Elections

2015 City Council election: Trumpington

Summary: 2015 elections to Cambridge City Council
Polling date: Thursday 7th May 2015
Ward:
Candidates
(by surname):
  • Ceri Barbara GALLOWAY  (Green Party)
  • Nick GAY  (Labour Party)
  • Richard Graham JEFFS  (UK Independence Party)
  • Daniel Jacob JOHN  (Conservative Party)
  • Zoe Imogen O'CONNELL  (Liberal Democrat)

Questions for Trumpington ward candidates (8 questions)

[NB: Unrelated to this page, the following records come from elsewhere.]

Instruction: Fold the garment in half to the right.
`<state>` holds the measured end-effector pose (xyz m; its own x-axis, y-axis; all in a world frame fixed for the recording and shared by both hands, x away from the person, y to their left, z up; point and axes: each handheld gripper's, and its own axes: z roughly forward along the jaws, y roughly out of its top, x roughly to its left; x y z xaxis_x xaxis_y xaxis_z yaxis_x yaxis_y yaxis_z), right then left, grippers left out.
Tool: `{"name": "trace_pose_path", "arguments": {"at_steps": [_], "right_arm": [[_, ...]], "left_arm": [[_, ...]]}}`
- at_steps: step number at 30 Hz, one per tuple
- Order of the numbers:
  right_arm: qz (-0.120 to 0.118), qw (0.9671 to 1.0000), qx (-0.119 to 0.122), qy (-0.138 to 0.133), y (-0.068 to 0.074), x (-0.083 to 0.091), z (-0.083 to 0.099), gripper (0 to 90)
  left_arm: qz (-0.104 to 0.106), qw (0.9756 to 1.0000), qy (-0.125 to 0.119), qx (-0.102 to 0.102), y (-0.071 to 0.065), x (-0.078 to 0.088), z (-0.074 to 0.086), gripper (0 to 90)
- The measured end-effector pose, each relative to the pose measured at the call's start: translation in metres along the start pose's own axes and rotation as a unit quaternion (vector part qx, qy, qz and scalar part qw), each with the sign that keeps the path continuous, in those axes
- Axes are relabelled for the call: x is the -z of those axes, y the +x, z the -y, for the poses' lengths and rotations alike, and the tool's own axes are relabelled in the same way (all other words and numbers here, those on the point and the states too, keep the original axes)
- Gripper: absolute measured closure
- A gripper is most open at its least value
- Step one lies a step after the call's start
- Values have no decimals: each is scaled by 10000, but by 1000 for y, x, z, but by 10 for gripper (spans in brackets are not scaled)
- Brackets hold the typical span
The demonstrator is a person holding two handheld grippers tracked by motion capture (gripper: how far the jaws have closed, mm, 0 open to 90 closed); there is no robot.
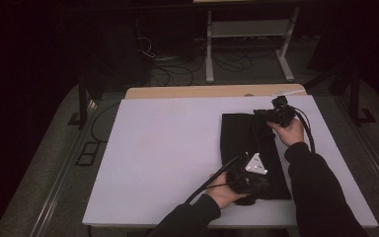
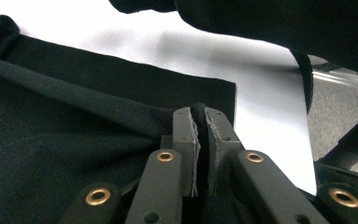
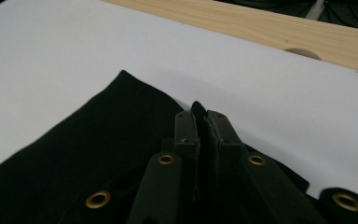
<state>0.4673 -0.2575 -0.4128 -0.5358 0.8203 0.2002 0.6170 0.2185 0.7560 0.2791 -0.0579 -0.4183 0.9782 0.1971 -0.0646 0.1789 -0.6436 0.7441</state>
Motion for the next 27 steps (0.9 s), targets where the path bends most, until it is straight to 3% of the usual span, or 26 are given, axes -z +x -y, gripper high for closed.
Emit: {"name": "trace_pose_path", "arguments": {"at_steps": [7,16,23,27], "right_arm": [[32,9999,-69,-78,-8,3,4,819],[69,9996,-237,-127,-17,-1,7,815],[96,9995,-203,-207,-17,6,6,803],[132,9992,-298,-230,-18,12,6,723]], "left_arm": [[-14,9999,15,-135,-2,-3,-7,824],[4,9999,-131,-65,-2,-8,-14,824],[32,9999,-127,-64,-3,-12,-17,824],[19,9999,-108,-105,-4,-15,-19,825]]}}
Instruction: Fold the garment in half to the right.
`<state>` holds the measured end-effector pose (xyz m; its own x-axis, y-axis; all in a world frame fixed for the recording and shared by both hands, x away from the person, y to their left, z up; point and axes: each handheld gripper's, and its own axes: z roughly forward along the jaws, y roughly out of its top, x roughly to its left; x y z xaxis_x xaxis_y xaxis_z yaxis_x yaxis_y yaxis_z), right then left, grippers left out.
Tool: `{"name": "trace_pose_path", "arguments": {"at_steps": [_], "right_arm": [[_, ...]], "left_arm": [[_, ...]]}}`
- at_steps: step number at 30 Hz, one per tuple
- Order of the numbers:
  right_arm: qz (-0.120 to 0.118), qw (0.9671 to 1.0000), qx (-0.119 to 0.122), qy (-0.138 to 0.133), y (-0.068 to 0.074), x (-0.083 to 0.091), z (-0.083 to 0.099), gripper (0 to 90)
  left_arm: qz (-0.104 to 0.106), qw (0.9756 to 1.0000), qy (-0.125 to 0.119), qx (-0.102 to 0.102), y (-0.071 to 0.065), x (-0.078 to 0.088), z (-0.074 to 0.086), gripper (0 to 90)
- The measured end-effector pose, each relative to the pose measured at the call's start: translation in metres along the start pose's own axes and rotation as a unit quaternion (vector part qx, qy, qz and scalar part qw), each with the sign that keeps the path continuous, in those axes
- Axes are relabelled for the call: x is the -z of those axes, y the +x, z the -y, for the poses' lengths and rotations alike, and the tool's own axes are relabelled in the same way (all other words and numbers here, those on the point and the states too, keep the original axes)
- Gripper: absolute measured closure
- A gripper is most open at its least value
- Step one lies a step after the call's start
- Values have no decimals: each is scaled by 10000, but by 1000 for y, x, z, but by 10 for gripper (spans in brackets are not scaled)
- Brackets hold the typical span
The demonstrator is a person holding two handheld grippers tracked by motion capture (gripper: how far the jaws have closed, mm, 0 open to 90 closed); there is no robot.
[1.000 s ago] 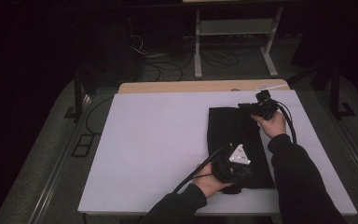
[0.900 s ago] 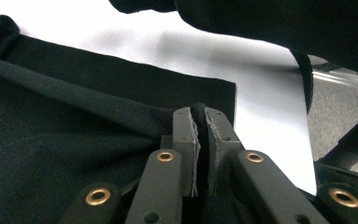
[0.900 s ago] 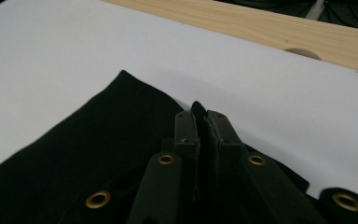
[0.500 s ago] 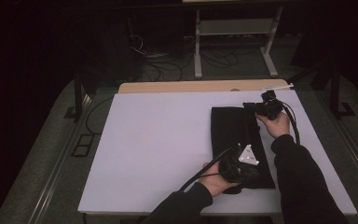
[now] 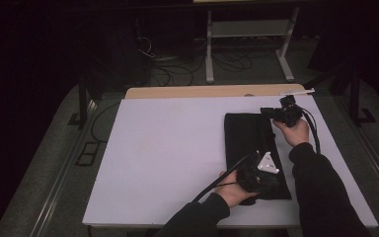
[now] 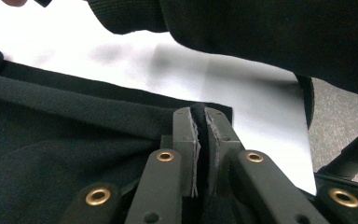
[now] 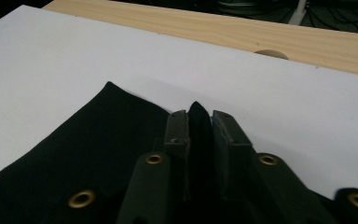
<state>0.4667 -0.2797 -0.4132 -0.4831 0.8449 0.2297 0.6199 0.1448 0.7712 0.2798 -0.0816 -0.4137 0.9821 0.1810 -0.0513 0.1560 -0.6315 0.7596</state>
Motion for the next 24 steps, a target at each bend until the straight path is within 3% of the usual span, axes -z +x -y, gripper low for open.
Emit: {"name": "trace_pose_path", "arguments": {"at_steps": [8,12,13,14,16,24], "right_arm": [[101,9998,-28,-174,-3,19,4,486],[104,9997,43,-210,-2,28,7,334],[121,9996,64,-235,-3,30,8,296],[132,9996,70,-243,-3,32,9,252],[189,9995,86,-246,-3,37,10,144],[217,9994,135,-216,-5,54,21,22]], "left_arm": [[-27,9999,71,-70,0,-3,-3,825],[-52,10000,26,-48,-1,-5,-6,825],[-52,9999,87,-130,-1,-5,-7,825],[-66,10000,32,-60,-2,-6,-8,825],[-66,9998,113,-143,-2,-6,-9,825],[-92,9996,172,-200,-6,-12,-18,830]]}}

Jump to question:  1   2   3   4   5   6   7   8 

# Question 1

Cambridge Cycling Campaign has created a guide to cycling best-practice called Making Space For Cycling, endorsed by all national cycling organisations. Do you fully support this guide, and if so, what one principle in it do you think could most effectively be applied in your ward?

Ceri Barbara GALLOWAY
(Green Party)

The document “Makng Space for Cycling” is excellent and thorough piece of work and offers a very comprehensive approach for supporting any prospective councilor to be better informed about these issues. I am already aware of many of the issues raised in this document as lifelong cyclist and none driver. However there is lot of useful information on technical issues e.g. suitable parking racks and ways of thinking about solutions. The issue that this document addresses that is relevant to Trumpington is reduction in congestion. We suffer from increasing congestion making access to and from Cambridge by road unsafe for cyclists. Before the new development were built the roads in and out of Cambridge were very congested. However with a tripling in the number of people living in the area by 2016 (currently we have doubled in size) cycling is an important strategy to reduce congestion on the roads as well as reducing pollution. The infrastructure in the new development and the guided busway cycle path have brought us closer to a Dutch style provision for cycling. However there are still many areas were we would benefit from a more joined up approach and I would keen to see more priority in cycle provision and new links made in the area around Porson Road and Long Road. We also need to promote cycling to local people and support them to use the provision better. I think discussing the blocks to cycling with local people and responding to their concerns in perspective, looking at making it safer to use areas without cycle paths, improving links between badly served areas and demonstrate that cycling can be integrated with the public transport use.

Nick GAY
(Labour Party)

Yes, People want well-maintained infrastructure eg busway lights

Richard Graham JEFFS
(UK Independence Party)

Such publications are always useful, drawing on the many years of experience that your organisation has. There is a lack of space in Cambridge generally. On Trumpington Road by Coe Fen and the Botanic Gardens, conditions for cyclists are perilous. The parked cars are a hazard and I have seen a few cyclists knocked out of the narrow cycle lane by opening doors.

Daniel Jacob JOHN
(Conservative Party)

I fully support the guide and hope to see more of the infrastructure advocated in it, used in Cambridge, particularly with the City Deal funding and cycle city ambition grant.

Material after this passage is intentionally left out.